Why CBN introduced the policy

Vanguard investigation revealed that the policy might have been prompted by the persistent reluctance of merchants to accept the use of PoS terminals as payment channels. Also, banks were offering free cash pick-up services (known as cash-in-transit) to merchants. Like in the case of airlines cited above, banks deploy their staff to merchant locations to collect cash from them and take it to banks, free of charge.

According to the Chief Executive of one of the three companies licensed to deploy ATMs in offsite locations, who spoke to Vanguard in confidence, the banks were using the free cash pick-up services to compete for patronage of the merchants. Thus, there was no motivation for the merchants to accept PoS terminals as payment channels.

This, however, increased the cost of cash management for banks. To deploy staff to merchant locations or pick up cash for them implies additional cost of operations. This additional cost, according to the Head of E-business unit in one of the leading banks, who spoke under anonymity, is the biggest problem confronting the industry today. “The merchants don’t want to use PoS terminals because they don’t want to pay the 1.25 per cent fee per transaction. Rather, they want banks to pick up their cash for free,” he said.

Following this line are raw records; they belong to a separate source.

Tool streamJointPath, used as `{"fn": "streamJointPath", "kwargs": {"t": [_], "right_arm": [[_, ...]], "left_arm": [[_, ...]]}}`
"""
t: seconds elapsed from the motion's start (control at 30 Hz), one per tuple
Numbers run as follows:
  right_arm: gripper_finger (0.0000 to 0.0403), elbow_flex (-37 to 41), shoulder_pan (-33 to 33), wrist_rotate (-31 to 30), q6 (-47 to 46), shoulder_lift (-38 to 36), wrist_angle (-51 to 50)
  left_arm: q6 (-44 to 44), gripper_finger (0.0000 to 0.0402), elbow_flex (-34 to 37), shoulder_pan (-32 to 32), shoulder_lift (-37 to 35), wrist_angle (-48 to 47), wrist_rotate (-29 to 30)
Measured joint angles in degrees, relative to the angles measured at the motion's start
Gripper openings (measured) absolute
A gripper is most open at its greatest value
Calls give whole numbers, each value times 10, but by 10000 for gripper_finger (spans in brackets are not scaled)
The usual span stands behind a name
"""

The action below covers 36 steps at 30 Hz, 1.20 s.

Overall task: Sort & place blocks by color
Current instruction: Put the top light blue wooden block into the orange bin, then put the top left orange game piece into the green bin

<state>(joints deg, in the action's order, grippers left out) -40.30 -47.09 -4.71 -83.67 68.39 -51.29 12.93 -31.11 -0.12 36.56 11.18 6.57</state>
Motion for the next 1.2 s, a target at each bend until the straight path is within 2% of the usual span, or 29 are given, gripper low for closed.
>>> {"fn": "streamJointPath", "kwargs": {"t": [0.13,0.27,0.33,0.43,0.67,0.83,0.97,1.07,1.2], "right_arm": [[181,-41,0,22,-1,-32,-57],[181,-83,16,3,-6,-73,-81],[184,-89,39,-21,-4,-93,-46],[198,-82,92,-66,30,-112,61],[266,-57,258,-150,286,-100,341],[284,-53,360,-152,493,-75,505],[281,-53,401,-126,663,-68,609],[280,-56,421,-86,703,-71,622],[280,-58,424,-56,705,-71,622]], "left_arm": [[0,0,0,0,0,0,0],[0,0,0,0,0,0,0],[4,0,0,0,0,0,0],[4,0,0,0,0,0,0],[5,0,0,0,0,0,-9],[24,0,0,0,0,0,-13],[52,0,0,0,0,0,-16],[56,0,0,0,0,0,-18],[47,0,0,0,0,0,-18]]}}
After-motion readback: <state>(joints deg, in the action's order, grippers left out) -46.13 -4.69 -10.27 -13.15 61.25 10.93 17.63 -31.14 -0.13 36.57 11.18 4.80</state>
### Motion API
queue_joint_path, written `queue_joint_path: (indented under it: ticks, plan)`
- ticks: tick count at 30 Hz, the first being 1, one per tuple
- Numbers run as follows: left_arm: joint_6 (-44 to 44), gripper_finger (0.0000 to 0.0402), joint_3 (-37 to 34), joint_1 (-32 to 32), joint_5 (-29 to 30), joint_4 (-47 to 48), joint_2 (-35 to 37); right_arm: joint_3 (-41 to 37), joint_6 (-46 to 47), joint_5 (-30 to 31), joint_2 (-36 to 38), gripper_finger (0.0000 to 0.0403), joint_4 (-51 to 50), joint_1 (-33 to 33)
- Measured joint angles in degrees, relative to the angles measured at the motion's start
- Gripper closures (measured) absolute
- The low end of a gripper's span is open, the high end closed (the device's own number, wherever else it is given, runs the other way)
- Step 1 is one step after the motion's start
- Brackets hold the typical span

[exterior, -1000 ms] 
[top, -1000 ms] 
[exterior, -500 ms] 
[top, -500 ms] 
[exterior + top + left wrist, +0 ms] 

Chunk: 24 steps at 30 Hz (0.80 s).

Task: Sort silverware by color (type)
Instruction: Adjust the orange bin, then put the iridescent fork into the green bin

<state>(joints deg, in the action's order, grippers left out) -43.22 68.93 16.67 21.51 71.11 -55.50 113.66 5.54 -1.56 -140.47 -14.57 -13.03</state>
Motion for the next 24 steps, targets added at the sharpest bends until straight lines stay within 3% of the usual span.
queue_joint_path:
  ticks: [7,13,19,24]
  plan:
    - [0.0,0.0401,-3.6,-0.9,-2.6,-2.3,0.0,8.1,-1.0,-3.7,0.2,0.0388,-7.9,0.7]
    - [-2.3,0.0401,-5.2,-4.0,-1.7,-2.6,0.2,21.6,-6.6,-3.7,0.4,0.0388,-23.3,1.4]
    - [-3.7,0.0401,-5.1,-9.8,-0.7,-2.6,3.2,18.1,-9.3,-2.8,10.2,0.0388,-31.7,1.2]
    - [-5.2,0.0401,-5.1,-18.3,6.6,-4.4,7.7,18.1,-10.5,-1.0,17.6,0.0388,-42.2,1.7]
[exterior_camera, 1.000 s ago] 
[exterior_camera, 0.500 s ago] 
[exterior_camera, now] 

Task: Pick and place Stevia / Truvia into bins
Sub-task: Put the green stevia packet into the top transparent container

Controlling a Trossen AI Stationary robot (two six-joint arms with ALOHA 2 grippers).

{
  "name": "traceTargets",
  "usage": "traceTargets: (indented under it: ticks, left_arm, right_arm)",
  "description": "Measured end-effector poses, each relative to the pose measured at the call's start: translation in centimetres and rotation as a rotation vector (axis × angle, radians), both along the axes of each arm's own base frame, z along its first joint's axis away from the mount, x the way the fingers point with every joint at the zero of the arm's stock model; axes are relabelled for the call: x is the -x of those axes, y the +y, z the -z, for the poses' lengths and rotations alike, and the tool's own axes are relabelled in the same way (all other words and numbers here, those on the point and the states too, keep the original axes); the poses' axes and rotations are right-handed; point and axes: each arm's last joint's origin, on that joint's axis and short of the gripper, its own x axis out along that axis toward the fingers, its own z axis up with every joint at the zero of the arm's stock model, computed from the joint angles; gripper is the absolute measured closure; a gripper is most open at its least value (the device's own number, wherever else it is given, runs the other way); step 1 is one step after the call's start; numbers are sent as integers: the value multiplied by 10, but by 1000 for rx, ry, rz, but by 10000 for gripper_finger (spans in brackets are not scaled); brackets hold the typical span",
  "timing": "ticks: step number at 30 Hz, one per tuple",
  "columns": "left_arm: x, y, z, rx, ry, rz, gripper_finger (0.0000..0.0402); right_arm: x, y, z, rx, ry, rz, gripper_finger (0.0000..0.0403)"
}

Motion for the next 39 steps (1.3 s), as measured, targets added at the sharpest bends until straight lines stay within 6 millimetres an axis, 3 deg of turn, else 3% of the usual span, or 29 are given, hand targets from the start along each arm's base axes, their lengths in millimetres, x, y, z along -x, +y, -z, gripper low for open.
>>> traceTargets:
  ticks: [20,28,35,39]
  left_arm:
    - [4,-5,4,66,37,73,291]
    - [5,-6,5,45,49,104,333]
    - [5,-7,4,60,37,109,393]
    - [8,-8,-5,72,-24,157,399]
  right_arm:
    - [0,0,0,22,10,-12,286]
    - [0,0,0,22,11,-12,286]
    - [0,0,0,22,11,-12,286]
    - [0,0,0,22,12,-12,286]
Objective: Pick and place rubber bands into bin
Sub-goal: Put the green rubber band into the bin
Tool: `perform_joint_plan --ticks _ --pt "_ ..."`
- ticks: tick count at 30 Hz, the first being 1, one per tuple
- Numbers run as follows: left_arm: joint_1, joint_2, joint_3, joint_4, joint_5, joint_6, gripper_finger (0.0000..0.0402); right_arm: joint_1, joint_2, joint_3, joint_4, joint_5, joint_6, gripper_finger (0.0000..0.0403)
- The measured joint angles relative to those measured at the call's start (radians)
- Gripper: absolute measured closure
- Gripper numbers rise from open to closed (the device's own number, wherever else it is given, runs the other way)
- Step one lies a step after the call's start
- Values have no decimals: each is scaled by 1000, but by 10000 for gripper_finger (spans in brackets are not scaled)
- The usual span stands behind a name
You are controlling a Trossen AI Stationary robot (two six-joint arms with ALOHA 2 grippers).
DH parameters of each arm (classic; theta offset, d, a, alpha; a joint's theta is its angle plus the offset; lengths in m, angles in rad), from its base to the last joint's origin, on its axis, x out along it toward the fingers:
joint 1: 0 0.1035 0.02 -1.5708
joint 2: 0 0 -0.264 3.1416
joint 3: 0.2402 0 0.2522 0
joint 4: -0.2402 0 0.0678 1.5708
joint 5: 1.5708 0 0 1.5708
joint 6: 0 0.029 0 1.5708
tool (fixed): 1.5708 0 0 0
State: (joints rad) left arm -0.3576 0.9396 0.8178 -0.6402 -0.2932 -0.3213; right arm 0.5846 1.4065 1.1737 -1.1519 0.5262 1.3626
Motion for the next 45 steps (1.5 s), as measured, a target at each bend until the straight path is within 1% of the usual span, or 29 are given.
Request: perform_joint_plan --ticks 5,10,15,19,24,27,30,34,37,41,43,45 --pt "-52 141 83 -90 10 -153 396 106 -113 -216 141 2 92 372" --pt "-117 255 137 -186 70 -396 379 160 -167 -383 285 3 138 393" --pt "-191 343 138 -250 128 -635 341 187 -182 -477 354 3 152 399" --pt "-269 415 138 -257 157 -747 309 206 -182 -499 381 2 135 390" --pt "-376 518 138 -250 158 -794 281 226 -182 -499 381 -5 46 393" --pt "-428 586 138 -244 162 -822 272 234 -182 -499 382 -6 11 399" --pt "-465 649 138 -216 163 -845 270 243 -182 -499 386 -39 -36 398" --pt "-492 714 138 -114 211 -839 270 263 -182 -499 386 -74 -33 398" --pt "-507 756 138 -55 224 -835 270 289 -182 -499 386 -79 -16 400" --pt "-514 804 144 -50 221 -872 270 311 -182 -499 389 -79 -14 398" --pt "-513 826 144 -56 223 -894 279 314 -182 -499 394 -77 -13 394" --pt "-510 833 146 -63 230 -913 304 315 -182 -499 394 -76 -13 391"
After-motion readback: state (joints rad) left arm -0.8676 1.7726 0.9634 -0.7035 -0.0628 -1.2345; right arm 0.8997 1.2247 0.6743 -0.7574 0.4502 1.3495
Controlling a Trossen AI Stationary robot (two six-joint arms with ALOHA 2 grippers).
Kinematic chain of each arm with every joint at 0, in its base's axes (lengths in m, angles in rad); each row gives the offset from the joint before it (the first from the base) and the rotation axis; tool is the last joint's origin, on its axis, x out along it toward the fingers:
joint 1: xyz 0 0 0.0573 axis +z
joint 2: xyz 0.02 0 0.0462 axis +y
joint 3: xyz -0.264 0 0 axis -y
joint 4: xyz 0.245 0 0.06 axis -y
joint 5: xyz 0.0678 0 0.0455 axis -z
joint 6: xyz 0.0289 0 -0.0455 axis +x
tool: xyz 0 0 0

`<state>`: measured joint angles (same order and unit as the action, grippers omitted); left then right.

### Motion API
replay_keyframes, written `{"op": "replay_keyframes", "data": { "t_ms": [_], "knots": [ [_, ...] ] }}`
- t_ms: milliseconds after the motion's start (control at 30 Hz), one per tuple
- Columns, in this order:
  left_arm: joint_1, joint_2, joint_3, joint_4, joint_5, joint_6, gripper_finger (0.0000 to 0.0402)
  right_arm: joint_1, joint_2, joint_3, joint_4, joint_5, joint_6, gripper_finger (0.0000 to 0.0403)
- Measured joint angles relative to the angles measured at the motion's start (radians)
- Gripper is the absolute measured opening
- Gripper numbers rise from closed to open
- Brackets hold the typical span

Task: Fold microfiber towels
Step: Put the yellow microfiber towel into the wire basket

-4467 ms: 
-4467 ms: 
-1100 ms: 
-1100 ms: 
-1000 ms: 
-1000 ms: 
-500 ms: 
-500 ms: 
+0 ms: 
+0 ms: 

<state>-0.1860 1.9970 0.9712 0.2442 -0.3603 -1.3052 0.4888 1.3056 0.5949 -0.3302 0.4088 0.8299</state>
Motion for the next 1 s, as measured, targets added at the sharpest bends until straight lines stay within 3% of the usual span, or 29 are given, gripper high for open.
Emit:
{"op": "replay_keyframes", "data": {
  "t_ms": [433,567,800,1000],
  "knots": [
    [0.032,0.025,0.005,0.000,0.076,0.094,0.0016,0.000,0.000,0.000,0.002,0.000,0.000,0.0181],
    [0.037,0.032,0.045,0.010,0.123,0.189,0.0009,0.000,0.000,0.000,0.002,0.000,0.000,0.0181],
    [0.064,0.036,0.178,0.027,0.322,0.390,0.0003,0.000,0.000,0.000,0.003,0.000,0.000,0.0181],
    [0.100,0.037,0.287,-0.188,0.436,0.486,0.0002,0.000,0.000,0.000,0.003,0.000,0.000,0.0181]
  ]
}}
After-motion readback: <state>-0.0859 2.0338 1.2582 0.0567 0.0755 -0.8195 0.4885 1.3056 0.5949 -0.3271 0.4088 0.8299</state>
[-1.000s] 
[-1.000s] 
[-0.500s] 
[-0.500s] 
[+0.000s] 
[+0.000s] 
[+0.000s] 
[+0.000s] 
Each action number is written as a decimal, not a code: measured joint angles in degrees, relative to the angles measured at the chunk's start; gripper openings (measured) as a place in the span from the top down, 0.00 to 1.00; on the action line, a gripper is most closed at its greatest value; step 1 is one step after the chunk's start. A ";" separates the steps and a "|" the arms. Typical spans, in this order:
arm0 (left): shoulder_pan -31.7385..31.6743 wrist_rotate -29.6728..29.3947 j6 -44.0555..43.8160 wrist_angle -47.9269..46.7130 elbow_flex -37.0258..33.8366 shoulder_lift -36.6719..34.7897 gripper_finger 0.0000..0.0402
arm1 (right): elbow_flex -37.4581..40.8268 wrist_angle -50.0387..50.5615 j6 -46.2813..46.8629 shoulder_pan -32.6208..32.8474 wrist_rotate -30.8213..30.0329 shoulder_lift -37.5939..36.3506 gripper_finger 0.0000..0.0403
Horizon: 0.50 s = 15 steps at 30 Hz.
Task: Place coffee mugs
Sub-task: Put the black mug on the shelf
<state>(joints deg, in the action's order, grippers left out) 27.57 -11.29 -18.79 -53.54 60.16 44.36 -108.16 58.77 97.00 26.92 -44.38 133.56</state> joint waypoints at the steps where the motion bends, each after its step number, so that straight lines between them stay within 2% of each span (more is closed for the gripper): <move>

Investigation reveals that besides the problem of connectivity, most merchants refuse to use PoS terminals because of the 1.25 per cent charge, while some merchants simply pass it on to customers.

But for some merchants, it is the increasing incidence of fraud associated with payment cards that scare them from PoS terminals, hence they insist that customers pay with cash.

The CBN, however, considers the free cash pick-up services rendered by banks as the major barrier to the use of PoS by merchants and hence to its efforts to popularise the use of electronic payment channels to pay for goods and services. Hence, the decision to ban such services, and license independent companies to deploy PoS across the country.

What the CBN is simply saying, according to the Chief Executive of the ATM firm, is that banks should no longer process cash for free. “Banks should make their customers pay for cash processing, and the customers should begin to consider alternatives to cash because those alternatives are cheaper,” he said.